That debate lands on top of rules already in force. Under the Online Safety Act, platforms in the UK have had to use secure age-checking methods for the most harmful material since 25 July 2025. Ofcom has said its child-safety rules require services to introduce strong age checks and safer feeds. The scale of use shows why ministers are now looking beyond a simple ban: Ofcom’s 2025 figures, as summarised by the House of Commons Library, found that 95% of 13- to 15-year-olds use social media and 96% of that age group have their own profile. Even among 3- to 5-year-olds, 37% use social media and 60% have their own profile.

The political fight sharpened on 21 January 2026, when the House of Lords defeated the government 207 votes to 159 on an amendment to the Children’s Wellbeing and Schools Bill that would have banned under-16s from social media. The government had already signalled on 19 January 2026 that it was examining children’s social media use and phone bans in schools. The dispute now is whether ministers want enforceable limits on access itself, or narrower rules on the mechanics that keep children scrolling.

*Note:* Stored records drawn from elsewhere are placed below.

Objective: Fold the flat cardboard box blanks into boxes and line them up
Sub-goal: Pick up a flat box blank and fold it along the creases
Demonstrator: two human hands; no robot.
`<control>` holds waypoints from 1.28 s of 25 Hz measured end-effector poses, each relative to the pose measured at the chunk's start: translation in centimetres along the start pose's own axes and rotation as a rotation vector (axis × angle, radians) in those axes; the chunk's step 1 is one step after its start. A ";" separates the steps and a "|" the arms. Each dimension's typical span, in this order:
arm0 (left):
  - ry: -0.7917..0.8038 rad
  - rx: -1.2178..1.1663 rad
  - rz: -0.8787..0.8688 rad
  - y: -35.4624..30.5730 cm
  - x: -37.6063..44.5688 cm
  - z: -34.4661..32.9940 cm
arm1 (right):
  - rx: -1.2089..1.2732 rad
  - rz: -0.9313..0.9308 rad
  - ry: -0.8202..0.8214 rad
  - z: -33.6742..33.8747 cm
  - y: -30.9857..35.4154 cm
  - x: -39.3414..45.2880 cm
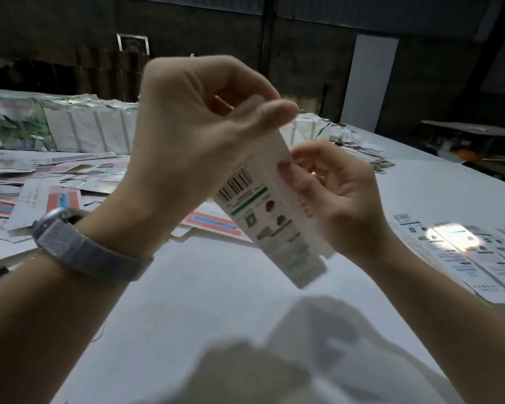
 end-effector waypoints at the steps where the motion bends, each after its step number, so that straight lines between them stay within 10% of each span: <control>1: -0.041 -0.136 0.060 0.3 0.1 0.2 | 0.041 -0.009 -0.004 0.1 0.4 0.2; 11: 0.253 -0.873 0.696 3.2 -3.9 -6.4 | 0.463 -0.416 -0.278 -0.9 -1.4 -0.8; 21: 0.269 -0.909 0.592 3.7 -2.8 -7.0 | -0.443 -0.110 -0.183 0.1 -0.8 0.2; 32: 0.322 -0.855 0.677 4.2 -4.2 -7.1 | -0.265 -0.200 -0.062 0.7 -0.9 1.1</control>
Point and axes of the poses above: each hand's wrist, its own x-axis towards the middle knuckle, its own z-axis out of the back of the hand, y = z × x, the point moved 3 cm from there along x, towards the middle knuckle, and after that the axes turned 6 degrees about y, right-handed, at the moved point
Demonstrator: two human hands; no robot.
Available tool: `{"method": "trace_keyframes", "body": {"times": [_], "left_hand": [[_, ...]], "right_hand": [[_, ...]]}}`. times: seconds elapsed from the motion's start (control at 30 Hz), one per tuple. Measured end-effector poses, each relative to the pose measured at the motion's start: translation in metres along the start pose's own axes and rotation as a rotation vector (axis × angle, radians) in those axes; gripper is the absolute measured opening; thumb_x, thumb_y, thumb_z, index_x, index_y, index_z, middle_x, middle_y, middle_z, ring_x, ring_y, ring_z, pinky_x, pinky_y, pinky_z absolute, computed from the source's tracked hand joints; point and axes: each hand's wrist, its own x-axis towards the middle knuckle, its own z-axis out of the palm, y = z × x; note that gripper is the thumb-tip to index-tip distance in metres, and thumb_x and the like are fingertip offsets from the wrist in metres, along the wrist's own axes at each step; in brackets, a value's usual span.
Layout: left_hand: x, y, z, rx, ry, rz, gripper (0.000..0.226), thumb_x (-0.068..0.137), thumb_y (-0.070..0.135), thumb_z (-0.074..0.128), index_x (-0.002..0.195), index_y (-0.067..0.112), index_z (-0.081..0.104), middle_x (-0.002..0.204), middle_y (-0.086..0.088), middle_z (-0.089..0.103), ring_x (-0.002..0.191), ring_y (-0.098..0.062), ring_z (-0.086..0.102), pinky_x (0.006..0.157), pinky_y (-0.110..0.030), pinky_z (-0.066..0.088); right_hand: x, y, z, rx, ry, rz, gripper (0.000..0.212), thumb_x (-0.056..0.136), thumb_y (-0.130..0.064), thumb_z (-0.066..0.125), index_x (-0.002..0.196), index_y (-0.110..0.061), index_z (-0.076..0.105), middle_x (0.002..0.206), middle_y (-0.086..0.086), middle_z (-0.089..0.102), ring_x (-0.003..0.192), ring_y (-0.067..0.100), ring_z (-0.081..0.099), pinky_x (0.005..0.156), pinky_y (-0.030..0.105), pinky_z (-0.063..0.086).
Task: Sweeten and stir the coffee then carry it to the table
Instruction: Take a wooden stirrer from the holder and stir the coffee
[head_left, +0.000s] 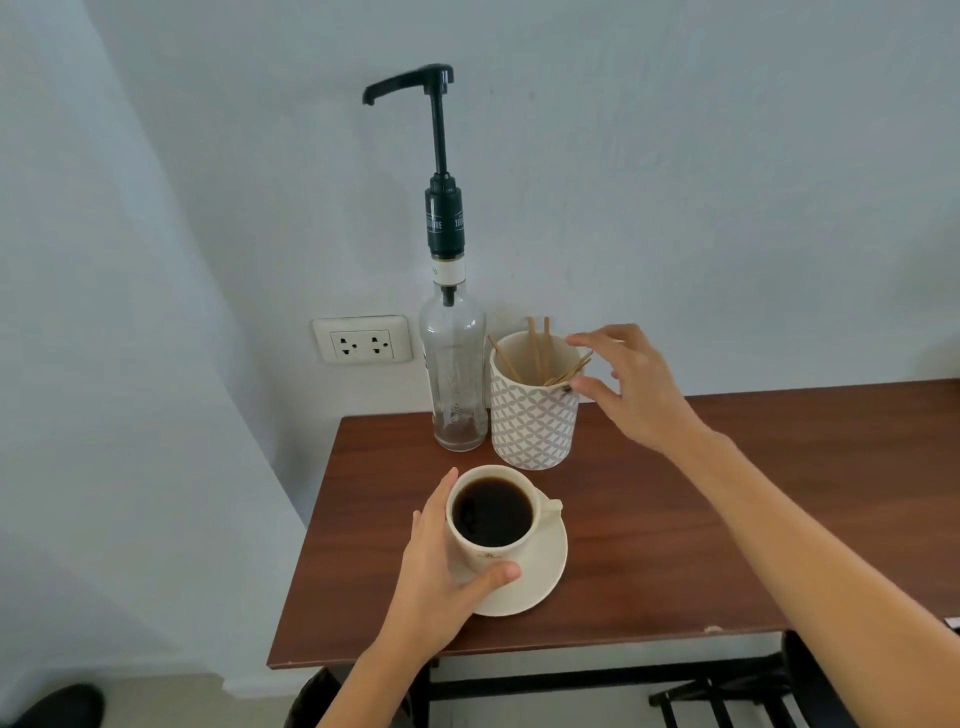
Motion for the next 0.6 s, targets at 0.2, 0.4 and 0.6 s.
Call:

Children’s groups and safety campaigners are pushing in different directions. Dame Rachel de Souza, the Children’s Commissioner for England, said children tell her about seeing inappropriate, harmful and extreme content on social media, often without looking for it. The NSPCC has urged ministers to go further than a ban and force platforms to keep under-13s off social media, stop addictive design tricks and block harmful content at source. A joint statement from children’s and online safety organisations, experts and bereaved families argued that social-media bans are the wrong solution and backed broader safety measures instead. Supporters of a tougher line are also pointing to Australia’s under-16 restrictions as a model.